DREB% * (1 – Defensive Lapses Per Minute): 17.91
- Essentially created to further reward players who end opposing offensive possessions without making frequent mistakes.
USG% * Ugly Turnover Rate: -11.66
- I chose to include data from NBAminer such as bad pass frequency and lost ball turnover frequency and compound it with a player’s usage rate. Therefore, lowly-utilized players who experience the same rate of ugly turnovers as those with overwhelming usage rates aren’t as heavily penalized.
USG% * Out of Control Turnover Rate: -16.94
- An Out-Of-Control turnover is accounted for by compiling the frequency of out-of-bounds turnovers and traveling violations.
Sadly, the emotional volatility rate (EVR), below, didn’t make the cut! It’d have been quite nice to see whether or not emotional outbursts (or at least the ones that are judged unlawful) impact the player’s potential impact on net rating positively or negatively.
When constructing Dredge, Justin Willard used “techs & flagrants” as one of his independent variables, citing that it can have a positive impact of a player’s aptitude. And in the chart above, it appears as if the most volatile players all have relevant playoff experience. At the very least, we could say that frequency of techs/flagrants weakly, positively correlates with player ability.

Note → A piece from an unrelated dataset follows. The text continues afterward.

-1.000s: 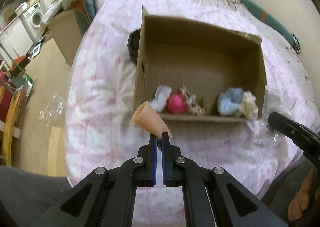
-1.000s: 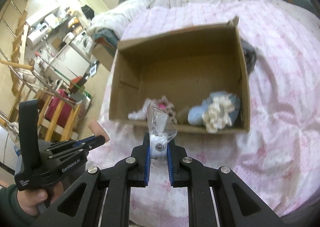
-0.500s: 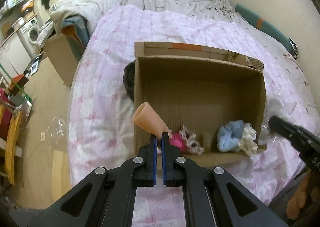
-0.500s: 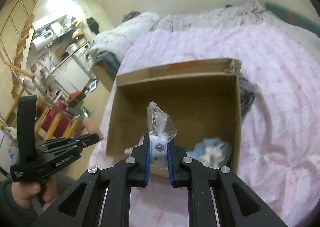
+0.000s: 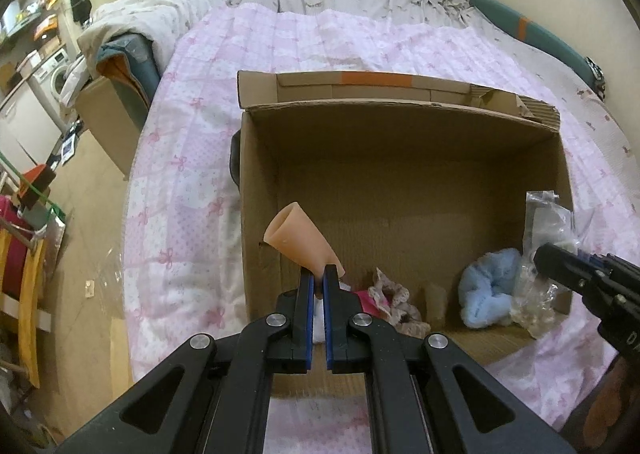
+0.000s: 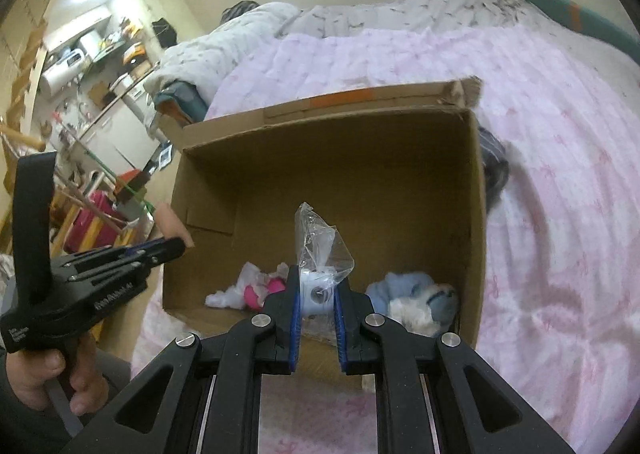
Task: Organize soft objects
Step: 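Carry the cardboard tube and plastic bag over the box with both grippers, then open both grippers to drop the tube and bag into the box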
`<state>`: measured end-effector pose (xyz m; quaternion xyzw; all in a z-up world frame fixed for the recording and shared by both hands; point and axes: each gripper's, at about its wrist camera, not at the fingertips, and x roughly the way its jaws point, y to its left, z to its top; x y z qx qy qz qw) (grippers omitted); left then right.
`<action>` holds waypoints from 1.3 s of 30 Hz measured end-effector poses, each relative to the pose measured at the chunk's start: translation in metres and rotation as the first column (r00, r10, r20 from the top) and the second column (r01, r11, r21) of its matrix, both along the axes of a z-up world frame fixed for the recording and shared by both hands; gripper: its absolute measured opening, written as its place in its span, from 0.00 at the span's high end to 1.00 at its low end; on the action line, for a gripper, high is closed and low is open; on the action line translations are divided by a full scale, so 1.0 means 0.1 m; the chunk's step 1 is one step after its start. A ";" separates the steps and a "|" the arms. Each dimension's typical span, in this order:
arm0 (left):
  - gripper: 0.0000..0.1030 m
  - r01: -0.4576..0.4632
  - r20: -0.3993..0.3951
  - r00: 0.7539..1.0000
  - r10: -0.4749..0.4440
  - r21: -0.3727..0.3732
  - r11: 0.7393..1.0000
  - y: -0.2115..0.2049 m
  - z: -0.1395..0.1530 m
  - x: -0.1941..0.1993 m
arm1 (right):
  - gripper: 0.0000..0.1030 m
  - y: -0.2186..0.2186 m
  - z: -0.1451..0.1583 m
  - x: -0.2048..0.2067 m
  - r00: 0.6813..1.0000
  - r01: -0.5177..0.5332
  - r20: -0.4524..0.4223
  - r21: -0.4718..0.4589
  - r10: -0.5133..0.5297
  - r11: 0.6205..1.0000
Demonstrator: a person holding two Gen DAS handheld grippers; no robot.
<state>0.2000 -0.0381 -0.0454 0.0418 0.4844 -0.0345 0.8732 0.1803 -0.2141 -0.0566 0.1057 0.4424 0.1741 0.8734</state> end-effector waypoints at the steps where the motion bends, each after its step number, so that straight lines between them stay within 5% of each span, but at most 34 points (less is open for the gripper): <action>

Awesome… let’s check in on our responses. How well did this model perform?
Raw Results
First, I wanted to track the distribution of the Ridge Regressed Amplified Net Rating responses for all qualifying players.
- The distribution is normal, which is preferable, but how are players from each position represented?
- Are they represented equally?
These next two histograms feature the mean values for each nominal position’s ridge regressed amplified net rating. Centers have a distinct advantage.
Could this favoritism stem from rebounding percentage? Perhaps.
True Shooting%? It seems likely as well.
Nevertheless, using raw RRANR to compare a player like Salah Mejri to Kyle Lowry, knowing the unequal means, would be disingenuous.
Positional Z-Scores while maintaining the integrity of RRANR
Using Z-Scores for each position means that the players’ RRANR totals will be judged relative to the mean and standard deviation of the positional data. This slightly impairs the cross-positional freedom that we desire when creating ranking and analytical player metrics.
However, using Basketball Reference which records to the frequency with which a player was featured at each position (PG through Center) during the year, I feel confident with using nominal positions.
By calculating each player’s positional Z-Score, we can assess how proficient they are relative to other guards/forwards/centers, and then compare the Positional Z-Scores to one another as an additional metric, ZRRANR – Z-Scores of Ridge Regressed Amplified Net Rating. Check the new rankings, given the positional z-scores. Also, take a look at how each individual ranks with respect to the position he most often plays.
So we aren’t sacrificing the idea that RRANR should indicate the players’ aptitude and ability to sustain quality offense and/or defense.
Questions & Takeaways
- Q: Why are some players who are usually relegated to small minutes allocations given such impressive RRANR and Z-Score results?
- A: We should consider how some reserves get minutes against other reserve lineups, don’t face stiff competition and therefore have favorable net ratings. The potential RRANR and Z-Score are only diminished so much by their low minute count.
- Adding more observations and adjusting the true amplified net rating (in the observation pool) would go a long way to limiting highly influential observations and representing how much a player adds to his team.